Albury Council’s David Armstrong is all smiles now the children’s garden is open. Picture: KYLIE ESLER
Albury Council’s David Armstrong is all smiles now the children’s garden is open. Picture: KYLIE ESLER

THE Albury children’s garden has reopened earlier than expected after successful initial attempts to rid the Botanic Gardens of more than 1000 bats.

The children’s garden had been shut since the mid-January heatwave when there were fears the bats would fall from the trees and injure someone if they came in contact with them.

But Albury Council yesterday agreed to re-open the garden, located in the south-west corner of the 127-year-old Botanic Gardens and directly beneath the trees that had been a regular roosting place for the bats since last October.

The relocation strategy of producing loud noise at dawn and dusk, which began on Monday, has resulted in no bats roosting in daylight hours and only small numbers returning overnight before being moved on again.

The council’s parks and recreation team leader David Armstrong isn’t prepared to declare victory over the bats just yet.

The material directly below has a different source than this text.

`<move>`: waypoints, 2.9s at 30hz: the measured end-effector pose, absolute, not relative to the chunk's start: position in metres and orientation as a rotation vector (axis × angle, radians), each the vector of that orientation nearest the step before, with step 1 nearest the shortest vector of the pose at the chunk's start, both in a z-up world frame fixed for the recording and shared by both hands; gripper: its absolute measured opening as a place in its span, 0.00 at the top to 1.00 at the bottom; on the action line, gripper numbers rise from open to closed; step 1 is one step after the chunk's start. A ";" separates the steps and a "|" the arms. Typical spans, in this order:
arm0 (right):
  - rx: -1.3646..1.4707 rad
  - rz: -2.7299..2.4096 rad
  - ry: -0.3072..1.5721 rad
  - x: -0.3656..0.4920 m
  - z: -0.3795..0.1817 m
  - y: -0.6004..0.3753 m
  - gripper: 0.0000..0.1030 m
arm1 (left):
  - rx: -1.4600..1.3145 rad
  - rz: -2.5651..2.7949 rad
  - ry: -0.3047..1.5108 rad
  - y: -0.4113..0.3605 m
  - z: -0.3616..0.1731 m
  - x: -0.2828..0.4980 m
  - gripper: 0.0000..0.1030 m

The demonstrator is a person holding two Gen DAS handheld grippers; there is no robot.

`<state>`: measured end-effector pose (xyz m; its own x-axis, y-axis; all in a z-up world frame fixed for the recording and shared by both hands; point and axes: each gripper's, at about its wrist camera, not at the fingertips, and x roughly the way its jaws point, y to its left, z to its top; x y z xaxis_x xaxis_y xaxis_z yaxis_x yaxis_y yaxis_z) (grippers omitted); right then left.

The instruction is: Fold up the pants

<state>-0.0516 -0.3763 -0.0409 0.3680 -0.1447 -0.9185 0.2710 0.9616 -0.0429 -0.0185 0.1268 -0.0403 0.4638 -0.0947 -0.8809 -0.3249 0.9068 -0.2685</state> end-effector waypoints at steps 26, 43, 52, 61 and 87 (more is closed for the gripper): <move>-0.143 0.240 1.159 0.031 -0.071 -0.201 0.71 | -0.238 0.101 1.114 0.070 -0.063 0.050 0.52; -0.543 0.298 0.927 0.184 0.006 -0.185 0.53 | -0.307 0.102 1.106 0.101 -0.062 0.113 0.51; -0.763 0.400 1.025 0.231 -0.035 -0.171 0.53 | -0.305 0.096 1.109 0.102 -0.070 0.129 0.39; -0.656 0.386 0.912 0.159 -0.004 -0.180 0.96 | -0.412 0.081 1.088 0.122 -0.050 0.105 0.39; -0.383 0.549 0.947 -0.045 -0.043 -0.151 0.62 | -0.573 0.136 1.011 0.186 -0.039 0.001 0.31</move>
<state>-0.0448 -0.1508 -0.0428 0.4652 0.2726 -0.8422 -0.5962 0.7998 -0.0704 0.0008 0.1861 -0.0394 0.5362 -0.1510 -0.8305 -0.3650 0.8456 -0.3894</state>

“We are under no illusions we’ve got to continue our program,” he said.

“Their natural migration is they go out during the night and feed and come back in the morning and find a roosting spot for the day.

“But we are there in the mornings making noise and making it uncomfortable for them and they don’t land in the gardens.”

He said on Thursday and Friday mornings no bats had returned, enabling the council to go ahead with plans to reopen the children’s garden after a clean-up of debris and bat droppings.

“It is spick and span and ready to go,” he said.

“We’ve got them (the bats) down to the river, they are out of the gardens, but we’ve got to discuss what our next step is.

“We encourage people if they see a bat not to touch them or handle them.

“If the bats are injured they should contact WIRES.”

The Botanic Gardens should also be bat-free for the final performance in the Music in the Gardens series featuring flautist Jane Rutter at 1pm tomorrow.

The Murray River is a known habitat of the bats, which have headed towards an area near Mungabareena Reserve.

The council will continue monitoring the situation with WIRES and representatives from the Australian Research Centre for Urban Ecology and the Office of Environment and Heritage.

It is also liaising with Melbourne Botanic Gardens staff.